Please copy every line from the records below that contains the string "shirt".
*** DATA TO EXAMINE ***
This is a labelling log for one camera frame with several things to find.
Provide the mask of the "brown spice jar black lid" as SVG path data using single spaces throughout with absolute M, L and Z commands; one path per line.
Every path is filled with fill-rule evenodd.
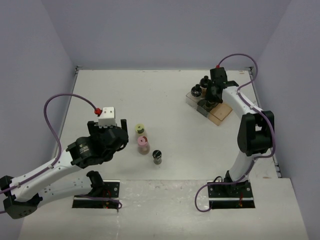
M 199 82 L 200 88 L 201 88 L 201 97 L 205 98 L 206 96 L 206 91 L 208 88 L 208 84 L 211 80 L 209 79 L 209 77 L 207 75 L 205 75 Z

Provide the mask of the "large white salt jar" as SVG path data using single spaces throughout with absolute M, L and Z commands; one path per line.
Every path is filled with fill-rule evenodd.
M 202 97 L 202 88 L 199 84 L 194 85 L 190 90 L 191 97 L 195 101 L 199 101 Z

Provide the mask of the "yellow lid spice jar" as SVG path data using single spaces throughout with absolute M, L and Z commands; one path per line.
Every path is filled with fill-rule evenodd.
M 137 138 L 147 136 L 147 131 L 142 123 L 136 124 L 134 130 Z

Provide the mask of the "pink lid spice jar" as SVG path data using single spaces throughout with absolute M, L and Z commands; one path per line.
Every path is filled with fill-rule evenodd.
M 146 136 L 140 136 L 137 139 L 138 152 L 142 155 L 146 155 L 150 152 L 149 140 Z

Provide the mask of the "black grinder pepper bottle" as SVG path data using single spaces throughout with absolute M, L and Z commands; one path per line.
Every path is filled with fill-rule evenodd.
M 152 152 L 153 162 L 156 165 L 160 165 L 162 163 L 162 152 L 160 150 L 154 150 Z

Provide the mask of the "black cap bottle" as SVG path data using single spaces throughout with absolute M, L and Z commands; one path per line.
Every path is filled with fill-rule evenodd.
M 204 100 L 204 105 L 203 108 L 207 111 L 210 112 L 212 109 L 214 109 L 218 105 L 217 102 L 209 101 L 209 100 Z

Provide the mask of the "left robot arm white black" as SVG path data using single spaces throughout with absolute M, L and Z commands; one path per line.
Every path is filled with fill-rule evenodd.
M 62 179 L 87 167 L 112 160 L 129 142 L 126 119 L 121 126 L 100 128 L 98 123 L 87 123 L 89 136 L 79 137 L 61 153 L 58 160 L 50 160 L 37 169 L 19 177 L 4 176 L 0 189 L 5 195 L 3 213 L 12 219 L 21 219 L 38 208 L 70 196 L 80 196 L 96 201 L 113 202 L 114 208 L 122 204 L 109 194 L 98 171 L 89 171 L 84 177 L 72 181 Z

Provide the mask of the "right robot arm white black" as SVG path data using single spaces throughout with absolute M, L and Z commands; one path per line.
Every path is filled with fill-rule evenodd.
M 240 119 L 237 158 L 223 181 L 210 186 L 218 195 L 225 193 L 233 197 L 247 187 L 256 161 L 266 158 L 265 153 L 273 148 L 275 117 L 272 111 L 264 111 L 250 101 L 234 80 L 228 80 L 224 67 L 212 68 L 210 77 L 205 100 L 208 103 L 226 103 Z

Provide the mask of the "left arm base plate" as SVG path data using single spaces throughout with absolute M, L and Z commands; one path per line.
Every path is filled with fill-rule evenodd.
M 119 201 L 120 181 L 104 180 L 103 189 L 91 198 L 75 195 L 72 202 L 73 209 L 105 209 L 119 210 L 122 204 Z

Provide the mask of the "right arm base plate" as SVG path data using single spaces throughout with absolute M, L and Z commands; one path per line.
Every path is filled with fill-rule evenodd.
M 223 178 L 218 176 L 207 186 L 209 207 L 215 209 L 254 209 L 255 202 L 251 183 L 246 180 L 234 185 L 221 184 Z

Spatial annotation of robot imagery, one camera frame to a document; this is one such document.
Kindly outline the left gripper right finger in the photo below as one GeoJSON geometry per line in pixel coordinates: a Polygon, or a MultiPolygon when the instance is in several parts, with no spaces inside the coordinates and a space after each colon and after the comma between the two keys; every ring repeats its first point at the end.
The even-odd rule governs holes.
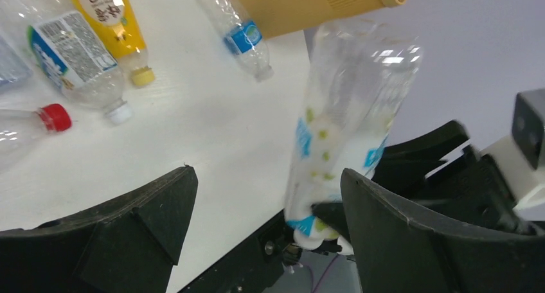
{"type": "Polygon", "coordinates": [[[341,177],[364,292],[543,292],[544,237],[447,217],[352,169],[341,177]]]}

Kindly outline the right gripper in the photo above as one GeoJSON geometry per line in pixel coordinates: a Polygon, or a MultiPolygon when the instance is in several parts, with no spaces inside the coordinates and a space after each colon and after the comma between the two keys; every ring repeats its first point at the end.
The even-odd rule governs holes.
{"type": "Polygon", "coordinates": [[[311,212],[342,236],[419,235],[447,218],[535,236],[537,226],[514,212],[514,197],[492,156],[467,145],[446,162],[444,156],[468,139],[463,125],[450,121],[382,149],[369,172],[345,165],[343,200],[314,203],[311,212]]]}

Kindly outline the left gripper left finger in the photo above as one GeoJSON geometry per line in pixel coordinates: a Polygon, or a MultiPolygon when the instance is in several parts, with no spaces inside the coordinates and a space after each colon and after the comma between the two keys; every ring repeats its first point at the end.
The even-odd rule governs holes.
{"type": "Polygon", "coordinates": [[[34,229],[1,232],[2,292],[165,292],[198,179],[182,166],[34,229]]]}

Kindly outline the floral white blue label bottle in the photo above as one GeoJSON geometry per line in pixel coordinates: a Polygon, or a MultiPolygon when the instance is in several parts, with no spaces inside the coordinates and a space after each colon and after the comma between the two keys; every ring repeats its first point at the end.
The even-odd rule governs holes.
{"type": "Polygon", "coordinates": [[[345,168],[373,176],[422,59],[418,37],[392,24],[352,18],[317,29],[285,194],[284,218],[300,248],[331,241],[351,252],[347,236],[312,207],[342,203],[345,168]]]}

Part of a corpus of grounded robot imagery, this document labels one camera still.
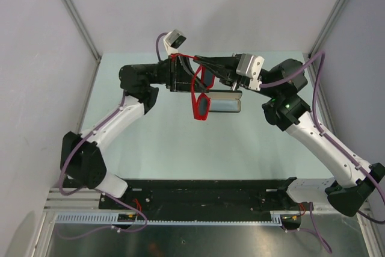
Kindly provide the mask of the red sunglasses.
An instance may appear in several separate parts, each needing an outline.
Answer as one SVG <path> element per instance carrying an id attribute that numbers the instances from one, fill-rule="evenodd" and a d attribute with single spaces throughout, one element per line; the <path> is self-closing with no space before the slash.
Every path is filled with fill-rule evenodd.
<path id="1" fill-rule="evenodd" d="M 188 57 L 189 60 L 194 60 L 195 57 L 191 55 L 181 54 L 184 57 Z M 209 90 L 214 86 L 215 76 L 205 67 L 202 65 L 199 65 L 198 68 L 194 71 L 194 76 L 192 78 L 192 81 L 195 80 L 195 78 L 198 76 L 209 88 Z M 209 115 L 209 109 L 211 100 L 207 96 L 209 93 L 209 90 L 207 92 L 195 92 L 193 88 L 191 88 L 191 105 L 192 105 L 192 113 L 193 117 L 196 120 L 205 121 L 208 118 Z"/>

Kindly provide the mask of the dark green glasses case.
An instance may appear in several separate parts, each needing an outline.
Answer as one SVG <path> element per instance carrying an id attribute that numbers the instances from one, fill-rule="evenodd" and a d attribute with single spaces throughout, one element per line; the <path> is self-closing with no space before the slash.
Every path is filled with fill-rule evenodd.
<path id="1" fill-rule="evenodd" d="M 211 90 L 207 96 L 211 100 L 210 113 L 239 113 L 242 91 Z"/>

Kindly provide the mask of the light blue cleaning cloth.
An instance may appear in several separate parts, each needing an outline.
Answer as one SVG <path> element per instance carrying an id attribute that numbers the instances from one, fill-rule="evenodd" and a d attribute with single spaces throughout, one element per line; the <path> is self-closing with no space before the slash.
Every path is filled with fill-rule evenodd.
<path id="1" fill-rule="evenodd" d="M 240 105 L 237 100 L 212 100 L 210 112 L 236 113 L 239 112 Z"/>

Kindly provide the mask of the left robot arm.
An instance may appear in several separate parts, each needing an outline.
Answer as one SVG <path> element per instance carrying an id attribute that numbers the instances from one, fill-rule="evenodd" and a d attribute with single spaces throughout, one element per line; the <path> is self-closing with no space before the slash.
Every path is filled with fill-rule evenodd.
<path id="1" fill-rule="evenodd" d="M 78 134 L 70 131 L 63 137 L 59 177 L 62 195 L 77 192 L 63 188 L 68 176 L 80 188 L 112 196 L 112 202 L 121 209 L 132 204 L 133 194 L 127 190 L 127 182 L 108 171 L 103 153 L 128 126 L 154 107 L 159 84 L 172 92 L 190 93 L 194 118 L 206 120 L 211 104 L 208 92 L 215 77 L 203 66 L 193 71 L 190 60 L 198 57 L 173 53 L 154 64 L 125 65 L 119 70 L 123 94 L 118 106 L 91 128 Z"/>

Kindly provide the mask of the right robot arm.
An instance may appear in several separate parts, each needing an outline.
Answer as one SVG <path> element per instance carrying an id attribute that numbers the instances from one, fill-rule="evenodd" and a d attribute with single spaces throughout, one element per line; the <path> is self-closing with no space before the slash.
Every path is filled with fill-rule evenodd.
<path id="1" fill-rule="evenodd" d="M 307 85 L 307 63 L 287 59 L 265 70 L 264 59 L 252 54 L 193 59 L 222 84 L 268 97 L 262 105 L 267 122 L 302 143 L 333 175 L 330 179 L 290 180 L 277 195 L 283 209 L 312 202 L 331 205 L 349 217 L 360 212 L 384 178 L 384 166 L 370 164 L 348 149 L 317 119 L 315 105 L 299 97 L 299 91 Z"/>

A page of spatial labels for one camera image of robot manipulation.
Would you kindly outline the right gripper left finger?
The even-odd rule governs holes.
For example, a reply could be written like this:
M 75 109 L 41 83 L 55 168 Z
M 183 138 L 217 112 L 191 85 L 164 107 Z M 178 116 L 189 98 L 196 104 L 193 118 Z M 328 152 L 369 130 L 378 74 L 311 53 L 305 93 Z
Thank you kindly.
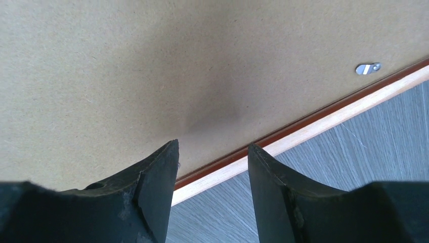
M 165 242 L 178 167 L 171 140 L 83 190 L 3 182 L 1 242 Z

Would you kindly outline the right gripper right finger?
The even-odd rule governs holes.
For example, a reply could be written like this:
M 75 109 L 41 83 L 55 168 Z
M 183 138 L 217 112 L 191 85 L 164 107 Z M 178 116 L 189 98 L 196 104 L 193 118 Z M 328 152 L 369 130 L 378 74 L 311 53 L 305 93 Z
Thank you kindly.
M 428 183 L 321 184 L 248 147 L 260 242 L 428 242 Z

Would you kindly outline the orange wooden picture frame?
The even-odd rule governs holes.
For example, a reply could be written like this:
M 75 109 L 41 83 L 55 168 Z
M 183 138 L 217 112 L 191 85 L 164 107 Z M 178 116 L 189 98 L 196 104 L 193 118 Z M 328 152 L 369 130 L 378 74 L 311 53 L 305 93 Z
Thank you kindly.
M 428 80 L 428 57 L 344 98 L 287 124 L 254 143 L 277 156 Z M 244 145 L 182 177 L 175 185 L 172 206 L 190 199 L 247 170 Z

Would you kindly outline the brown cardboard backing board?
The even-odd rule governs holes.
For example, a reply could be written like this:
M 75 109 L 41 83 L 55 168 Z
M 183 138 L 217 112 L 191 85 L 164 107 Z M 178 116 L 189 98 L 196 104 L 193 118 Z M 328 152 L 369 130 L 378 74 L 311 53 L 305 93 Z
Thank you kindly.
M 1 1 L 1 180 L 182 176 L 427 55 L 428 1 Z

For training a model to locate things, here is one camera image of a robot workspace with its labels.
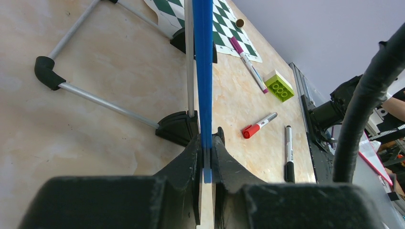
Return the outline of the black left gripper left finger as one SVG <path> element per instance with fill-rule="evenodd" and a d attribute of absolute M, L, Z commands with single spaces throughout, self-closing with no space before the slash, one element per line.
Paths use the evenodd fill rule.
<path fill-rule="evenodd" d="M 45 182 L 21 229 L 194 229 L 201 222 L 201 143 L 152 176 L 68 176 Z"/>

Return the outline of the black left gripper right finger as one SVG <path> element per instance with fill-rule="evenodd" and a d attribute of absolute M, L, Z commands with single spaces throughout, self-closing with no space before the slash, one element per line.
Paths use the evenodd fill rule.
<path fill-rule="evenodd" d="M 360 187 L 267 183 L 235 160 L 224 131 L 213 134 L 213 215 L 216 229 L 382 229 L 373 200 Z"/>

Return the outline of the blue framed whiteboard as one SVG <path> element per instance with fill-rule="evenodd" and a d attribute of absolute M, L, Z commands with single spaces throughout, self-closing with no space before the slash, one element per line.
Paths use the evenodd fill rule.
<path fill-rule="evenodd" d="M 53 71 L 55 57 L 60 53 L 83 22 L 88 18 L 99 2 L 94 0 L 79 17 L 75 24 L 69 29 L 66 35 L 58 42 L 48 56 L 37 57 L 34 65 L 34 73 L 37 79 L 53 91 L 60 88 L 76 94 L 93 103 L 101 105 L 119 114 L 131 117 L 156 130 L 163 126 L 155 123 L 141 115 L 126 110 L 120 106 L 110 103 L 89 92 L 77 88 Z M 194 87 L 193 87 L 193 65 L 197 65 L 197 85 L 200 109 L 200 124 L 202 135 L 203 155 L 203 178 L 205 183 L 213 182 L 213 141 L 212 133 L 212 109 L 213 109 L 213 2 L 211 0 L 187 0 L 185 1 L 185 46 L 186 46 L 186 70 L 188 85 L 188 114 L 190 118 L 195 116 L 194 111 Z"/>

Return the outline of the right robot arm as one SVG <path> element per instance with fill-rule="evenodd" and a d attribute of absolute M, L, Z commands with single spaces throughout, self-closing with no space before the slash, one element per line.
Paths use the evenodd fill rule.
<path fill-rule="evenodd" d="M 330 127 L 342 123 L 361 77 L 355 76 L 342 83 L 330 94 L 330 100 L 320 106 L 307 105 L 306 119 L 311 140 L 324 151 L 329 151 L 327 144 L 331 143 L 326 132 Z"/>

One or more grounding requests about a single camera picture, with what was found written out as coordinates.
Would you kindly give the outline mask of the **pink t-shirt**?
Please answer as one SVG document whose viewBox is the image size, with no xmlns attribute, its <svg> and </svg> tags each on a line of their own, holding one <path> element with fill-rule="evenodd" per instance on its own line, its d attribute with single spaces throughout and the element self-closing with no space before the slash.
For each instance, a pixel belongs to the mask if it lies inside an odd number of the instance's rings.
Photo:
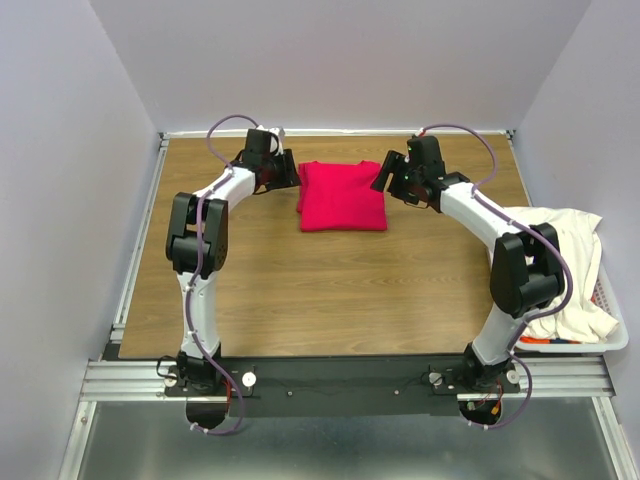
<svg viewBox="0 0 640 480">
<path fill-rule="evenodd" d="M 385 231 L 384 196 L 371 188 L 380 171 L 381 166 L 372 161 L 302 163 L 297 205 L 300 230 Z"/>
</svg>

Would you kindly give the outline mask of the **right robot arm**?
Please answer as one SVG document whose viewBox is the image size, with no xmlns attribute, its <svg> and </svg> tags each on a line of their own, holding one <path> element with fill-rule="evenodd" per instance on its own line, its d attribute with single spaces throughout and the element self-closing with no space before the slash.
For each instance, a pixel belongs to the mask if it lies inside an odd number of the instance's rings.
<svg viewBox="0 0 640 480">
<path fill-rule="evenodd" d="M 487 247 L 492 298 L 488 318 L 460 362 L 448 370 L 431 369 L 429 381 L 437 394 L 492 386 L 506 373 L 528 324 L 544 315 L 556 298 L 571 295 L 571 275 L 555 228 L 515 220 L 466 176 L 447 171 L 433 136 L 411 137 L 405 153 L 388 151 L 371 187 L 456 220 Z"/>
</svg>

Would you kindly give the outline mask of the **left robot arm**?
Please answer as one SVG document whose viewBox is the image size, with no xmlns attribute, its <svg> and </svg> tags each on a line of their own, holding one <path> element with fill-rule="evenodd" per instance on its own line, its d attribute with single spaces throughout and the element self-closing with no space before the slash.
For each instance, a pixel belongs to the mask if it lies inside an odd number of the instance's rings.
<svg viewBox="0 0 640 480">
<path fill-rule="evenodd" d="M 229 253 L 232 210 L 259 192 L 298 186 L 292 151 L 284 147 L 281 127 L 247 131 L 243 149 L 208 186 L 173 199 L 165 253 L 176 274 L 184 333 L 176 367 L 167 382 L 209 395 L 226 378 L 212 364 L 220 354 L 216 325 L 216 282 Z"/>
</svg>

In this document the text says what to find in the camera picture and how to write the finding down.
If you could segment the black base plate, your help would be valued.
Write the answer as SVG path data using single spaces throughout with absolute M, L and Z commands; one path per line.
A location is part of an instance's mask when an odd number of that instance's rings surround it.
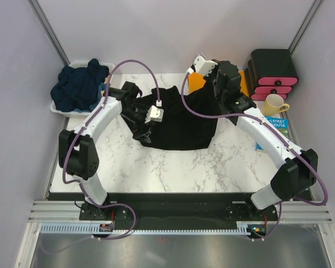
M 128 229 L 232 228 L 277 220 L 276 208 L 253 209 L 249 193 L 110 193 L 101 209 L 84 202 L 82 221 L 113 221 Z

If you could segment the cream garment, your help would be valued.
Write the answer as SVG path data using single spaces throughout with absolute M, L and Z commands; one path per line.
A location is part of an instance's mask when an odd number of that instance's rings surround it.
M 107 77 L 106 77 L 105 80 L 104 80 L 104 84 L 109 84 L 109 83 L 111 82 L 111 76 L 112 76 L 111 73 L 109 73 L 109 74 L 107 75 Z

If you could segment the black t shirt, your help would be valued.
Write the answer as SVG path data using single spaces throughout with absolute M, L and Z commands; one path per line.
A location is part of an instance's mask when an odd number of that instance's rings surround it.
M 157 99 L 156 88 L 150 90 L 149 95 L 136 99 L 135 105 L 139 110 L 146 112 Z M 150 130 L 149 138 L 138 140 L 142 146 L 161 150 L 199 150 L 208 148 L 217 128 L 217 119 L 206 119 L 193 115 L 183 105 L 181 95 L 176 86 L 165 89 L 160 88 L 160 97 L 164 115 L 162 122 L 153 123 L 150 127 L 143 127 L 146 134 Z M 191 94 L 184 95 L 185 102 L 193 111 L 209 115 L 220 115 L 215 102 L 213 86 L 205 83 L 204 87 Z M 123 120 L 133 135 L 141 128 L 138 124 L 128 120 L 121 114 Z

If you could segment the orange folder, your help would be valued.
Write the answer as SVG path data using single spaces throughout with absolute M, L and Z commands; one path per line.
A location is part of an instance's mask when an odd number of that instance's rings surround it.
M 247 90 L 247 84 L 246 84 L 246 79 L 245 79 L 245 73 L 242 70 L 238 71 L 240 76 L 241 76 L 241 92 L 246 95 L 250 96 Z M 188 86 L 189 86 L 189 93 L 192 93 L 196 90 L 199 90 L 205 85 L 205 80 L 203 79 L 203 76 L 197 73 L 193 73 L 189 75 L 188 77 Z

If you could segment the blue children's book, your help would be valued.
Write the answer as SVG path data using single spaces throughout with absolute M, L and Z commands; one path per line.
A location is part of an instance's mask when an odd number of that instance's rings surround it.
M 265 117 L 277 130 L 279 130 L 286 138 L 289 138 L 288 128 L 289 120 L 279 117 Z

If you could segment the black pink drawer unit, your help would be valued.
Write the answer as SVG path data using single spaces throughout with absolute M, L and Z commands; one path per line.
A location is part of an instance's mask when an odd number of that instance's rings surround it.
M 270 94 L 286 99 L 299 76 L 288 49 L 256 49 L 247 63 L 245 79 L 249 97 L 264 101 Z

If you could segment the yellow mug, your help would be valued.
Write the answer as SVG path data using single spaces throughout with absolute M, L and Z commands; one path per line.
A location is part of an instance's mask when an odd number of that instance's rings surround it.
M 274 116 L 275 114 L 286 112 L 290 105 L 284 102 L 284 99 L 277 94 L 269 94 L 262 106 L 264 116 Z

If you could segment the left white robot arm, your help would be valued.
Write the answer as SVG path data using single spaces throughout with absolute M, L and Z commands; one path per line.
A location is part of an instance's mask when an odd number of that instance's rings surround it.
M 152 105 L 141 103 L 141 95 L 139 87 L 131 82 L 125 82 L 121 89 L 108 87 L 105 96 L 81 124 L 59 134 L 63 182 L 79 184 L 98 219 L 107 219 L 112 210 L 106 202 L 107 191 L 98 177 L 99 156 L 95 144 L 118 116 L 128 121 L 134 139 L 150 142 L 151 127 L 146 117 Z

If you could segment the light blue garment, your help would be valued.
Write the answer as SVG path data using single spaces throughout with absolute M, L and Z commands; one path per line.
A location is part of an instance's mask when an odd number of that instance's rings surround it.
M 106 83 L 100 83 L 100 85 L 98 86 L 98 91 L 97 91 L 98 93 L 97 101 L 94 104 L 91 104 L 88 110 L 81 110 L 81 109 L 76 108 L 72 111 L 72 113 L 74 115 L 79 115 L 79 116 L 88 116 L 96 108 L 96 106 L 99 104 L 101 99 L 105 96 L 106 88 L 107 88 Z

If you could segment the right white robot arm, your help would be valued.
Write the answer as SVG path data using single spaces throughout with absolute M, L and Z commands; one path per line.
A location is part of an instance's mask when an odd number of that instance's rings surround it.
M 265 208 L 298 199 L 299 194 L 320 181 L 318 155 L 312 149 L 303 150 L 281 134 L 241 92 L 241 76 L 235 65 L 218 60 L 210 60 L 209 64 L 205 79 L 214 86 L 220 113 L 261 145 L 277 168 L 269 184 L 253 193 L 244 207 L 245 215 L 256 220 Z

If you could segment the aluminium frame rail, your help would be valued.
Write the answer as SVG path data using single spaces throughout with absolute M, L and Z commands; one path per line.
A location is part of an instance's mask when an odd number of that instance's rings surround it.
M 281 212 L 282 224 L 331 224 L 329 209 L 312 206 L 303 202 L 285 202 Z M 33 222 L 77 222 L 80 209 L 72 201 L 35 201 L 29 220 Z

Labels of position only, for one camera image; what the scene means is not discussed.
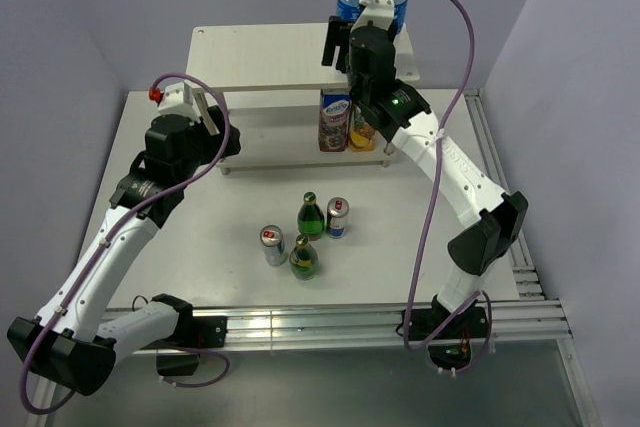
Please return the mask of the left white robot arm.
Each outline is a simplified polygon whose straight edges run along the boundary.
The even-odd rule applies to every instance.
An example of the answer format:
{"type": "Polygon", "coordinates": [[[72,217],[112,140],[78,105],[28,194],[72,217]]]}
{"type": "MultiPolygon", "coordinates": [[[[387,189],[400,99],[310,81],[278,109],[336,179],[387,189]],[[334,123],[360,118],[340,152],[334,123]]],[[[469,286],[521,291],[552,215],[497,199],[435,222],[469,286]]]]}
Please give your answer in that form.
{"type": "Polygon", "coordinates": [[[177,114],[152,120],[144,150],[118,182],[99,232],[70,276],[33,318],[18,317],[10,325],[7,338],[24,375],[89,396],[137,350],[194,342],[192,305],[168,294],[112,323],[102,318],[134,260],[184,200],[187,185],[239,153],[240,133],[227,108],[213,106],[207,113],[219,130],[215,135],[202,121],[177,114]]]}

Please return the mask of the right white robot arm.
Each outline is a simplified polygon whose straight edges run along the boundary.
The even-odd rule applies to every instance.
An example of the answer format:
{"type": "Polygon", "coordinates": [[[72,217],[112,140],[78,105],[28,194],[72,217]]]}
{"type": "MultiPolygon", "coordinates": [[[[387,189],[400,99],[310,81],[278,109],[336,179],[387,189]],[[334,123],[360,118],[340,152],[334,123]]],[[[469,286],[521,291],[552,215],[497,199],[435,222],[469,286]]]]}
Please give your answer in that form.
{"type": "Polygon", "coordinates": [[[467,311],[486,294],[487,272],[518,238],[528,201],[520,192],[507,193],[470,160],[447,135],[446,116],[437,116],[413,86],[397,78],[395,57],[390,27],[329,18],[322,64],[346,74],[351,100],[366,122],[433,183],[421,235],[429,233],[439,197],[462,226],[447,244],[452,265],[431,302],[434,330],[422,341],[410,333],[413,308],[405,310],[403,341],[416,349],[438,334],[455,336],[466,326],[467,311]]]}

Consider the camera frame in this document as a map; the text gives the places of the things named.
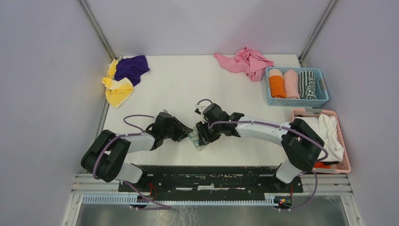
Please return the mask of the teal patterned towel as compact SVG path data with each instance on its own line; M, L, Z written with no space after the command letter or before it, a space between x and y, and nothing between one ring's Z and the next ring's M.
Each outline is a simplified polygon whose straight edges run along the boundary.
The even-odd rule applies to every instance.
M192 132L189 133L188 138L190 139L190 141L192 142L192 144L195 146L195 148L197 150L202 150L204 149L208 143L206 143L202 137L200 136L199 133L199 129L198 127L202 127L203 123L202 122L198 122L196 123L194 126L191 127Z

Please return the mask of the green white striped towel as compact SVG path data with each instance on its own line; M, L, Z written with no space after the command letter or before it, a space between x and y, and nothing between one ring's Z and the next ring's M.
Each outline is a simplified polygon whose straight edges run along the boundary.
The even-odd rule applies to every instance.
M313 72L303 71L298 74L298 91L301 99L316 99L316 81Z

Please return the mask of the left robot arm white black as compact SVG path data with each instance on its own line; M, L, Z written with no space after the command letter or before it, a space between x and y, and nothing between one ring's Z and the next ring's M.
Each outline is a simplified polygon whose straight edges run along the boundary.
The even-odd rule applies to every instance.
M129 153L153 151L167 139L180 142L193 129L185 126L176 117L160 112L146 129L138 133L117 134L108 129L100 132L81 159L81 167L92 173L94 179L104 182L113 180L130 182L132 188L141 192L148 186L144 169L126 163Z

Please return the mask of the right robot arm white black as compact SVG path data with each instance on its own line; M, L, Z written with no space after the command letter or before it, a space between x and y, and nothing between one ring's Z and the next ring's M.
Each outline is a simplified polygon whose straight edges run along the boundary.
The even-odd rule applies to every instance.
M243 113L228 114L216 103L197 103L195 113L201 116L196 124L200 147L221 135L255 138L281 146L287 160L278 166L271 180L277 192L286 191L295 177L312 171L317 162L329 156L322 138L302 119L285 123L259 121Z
*** End of DATA TO EXAMINE ***
-- YOUR SOLUTION --
Would you kindly give the outline mask of the **pink t-shirt**?
If you could segment the black t shirt, your help would be valued.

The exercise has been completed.